- **WHAT THIS TASK INVOLVES**
Working from the records below, repeat exactly the lines starting at the line that contains "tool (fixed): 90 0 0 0" and ending at the line that contains "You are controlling", inclusive.

[Records from a data source]
==*==

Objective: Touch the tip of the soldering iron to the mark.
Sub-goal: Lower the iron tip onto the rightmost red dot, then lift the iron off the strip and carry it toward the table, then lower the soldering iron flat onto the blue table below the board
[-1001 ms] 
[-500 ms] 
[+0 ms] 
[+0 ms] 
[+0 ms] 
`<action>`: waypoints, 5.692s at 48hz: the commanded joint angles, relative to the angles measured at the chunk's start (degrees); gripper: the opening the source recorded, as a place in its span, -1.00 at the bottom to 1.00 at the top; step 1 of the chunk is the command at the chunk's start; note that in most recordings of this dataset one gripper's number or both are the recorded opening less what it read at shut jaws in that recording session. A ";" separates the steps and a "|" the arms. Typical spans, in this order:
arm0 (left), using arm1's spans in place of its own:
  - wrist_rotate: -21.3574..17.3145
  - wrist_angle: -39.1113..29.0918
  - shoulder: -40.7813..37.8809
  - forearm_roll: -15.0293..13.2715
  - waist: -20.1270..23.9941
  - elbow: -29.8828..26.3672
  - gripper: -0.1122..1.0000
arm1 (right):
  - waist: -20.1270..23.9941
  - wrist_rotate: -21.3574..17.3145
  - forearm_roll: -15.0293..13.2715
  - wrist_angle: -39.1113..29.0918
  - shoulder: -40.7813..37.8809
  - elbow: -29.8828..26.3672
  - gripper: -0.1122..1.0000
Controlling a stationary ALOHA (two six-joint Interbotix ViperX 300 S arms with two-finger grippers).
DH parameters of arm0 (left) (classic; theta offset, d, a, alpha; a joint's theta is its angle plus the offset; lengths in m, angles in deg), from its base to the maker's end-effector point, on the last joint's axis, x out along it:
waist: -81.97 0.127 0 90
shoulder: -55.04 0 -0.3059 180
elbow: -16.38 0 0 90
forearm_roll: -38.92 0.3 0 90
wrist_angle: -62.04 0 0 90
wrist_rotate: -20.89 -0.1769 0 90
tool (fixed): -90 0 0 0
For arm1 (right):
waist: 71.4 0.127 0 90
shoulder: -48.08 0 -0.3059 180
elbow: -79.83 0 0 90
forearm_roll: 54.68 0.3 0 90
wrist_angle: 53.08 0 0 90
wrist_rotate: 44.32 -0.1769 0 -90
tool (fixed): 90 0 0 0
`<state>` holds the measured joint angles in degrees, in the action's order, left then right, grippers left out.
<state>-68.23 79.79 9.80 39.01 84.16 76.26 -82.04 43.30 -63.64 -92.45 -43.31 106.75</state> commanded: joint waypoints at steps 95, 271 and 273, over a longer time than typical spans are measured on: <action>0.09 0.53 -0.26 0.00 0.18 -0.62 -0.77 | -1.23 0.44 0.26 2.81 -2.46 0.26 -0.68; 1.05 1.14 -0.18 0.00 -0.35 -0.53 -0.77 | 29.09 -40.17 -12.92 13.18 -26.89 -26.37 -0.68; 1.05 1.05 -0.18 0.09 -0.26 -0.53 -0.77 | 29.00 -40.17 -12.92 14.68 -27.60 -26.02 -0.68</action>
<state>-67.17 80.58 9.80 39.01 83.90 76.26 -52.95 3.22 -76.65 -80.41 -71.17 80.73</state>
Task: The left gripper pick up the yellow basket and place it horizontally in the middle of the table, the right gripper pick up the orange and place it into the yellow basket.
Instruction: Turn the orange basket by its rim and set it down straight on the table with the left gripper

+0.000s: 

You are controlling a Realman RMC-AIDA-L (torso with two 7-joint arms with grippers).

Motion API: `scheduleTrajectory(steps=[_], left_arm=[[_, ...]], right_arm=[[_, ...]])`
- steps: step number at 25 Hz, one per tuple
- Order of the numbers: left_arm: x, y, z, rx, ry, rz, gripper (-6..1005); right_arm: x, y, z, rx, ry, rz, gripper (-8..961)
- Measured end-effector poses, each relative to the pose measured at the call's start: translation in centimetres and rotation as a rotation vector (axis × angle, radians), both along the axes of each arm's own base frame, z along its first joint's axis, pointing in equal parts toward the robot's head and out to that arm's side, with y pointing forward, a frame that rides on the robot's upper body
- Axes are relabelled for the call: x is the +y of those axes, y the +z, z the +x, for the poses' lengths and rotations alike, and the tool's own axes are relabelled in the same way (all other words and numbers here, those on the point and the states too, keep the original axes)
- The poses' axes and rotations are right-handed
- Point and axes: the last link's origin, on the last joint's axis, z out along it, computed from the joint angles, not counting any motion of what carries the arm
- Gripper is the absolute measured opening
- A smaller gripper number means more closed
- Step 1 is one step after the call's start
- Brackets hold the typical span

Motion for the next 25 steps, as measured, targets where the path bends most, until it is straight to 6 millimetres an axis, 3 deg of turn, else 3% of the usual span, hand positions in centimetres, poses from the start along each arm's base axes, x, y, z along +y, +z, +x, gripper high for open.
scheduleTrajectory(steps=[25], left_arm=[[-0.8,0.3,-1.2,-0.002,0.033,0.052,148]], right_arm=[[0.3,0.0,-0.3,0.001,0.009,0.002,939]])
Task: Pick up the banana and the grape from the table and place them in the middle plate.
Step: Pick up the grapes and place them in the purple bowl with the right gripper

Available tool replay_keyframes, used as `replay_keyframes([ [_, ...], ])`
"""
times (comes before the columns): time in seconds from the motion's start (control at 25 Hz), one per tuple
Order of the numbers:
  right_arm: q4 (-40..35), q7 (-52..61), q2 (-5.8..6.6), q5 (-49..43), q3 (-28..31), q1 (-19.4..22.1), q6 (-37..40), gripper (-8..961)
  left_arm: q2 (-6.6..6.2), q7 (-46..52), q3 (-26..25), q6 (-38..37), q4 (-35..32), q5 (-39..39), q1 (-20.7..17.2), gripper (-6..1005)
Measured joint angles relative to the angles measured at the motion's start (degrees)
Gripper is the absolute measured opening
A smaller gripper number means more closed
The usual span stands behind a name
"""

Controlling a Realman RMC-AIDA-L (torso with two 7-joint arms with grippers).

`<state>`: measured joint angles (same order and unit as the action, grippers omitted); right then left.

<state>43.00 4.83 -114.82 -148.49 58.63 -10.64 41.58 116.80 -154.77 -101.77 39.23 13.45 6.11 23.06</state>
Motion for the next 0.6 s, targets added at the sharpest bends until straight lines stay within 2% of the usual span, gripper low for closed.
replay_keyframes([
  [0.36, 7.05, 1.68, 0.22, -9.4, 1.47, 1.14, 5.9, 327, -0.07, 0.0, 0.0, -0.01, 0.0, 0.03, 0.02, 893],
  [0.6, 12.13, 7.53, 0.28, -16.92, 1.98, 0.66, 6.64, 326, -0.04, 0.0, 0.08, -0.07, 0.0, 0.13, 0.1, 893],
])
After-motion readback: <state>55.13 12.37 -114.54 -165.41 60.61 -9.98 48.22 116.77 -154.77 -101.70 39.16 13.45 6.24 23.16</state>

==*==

- **SOLUTION TO THE EXERCISE**
tool (fixed): 90 0 0 0
`<state>` holds the measured joint angles in degrees, in the action's order, left then right, grippers left out.
<state>-68.23 79.79 9.80 39.01 84.16 76.26 -82.04 43.30 -63.64 -92.45 -43.31 106.75</state> commanded: joint waypoints at steps 95, 271 and 273, over a longer time than typical spans are measured on: <action>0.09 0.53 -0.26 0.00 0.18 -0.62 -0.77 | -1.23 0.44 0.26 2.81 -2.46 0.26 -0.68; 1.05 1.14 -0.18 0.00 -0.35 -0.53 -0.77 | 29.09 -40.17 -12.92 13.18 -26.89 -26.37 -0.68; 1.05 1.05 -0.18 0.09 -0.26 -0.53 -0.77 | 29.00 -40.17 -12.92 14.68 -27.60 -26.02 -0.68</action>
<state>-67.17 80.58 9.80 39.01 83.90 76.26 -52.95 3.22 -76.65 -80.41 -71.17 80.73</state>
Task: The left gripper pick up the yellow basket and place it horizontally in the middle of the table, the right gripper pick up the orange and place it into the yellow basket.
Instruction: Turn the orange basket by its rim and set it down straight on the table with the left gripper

+0.000s: 

You are controlling a Realman RMC-AIDA-L (torso with two 7-joint arms with grippers).

No additional output will be given.